WHAT YOU WILL DO »
Give back exactly the lines from the start of the listing to the line containing "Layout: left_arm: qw", inclusive, and nothing beyond them.

RAW DATA »
________________________

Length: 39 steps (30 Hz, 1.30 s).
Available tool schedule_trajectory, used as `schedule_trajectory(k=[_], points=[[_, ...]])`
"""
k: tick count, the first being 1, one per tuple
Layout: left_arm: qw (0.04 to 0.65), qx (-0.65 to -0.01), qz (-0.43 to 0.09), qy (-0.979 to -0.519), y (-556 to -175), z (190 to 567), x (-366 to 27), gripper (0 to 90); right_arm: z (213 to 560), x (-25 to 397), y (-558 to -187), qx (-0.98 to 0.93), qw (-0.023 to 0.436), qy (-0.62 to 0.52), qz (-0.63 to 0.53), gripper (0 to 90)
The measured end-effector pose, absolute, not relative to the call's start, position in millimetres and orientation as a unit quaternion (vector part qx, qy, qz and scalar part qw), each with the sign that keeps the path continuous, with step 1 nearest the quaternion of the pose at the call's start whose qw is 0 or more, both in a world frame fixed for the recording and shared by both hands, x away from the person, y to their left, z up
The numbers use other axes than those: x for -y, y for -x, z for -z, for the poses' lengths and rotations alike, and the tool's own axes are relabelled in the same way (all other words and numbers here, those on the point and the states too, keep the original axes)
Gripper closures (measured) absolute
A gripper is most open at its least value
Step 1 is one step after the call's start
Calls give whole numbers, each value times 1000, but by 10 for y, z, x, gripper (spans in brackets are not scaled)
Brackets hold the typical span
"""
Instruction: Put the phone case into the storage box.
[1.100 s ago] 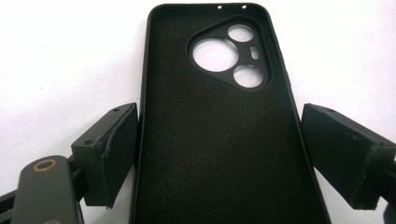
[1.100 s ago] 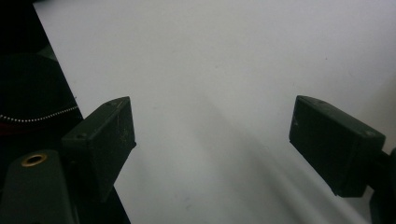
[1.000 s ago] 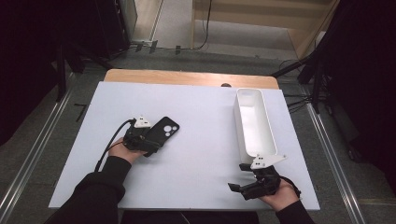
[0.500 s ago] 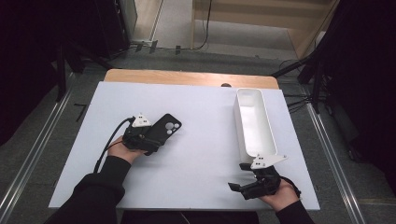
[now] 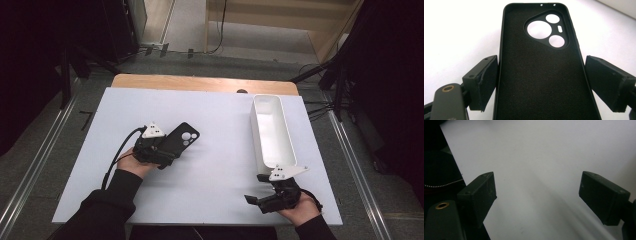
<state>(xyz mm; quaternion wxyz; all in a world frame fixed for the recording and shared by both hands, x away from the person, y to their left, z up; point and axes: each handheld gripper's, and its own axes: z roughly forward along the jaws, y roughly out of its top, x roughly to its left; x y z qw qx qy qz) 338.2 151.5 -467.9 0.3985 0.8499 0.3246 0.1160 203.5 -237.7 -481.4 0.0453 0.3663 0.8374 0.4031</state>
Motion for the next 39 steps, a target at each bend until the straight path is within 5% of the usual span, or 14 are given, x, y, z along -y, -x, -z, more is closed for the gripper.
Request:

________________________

SOLUTION TO THIS TASK »
Length: 39 steps (30 Hz, 1.30 s).
Available tool schedule_trajectory, used as `schedule_trajectory(k=[_], points=[[_, ...]])`
"""
k: tick count, the first being 1, one per tuple
Layout: left_arm: qw (0.04 to 0.65), qx (-0.65 to -0.01), qz (-0.43 to 0.09), qy (-0.979 to -0.519), y (-556 to -175), z (190 to 567), x (-366 to 27), gripper (0 to 90); right_arm: z (213 to 560), x (-25 to 397), y (-558 to -187), qx (-0.98 to 0.93), qw (-0.023 to 0.436), qy (-0.62 to 0.52), qz (-0.63 to 0.53), gripper (0 to 90)

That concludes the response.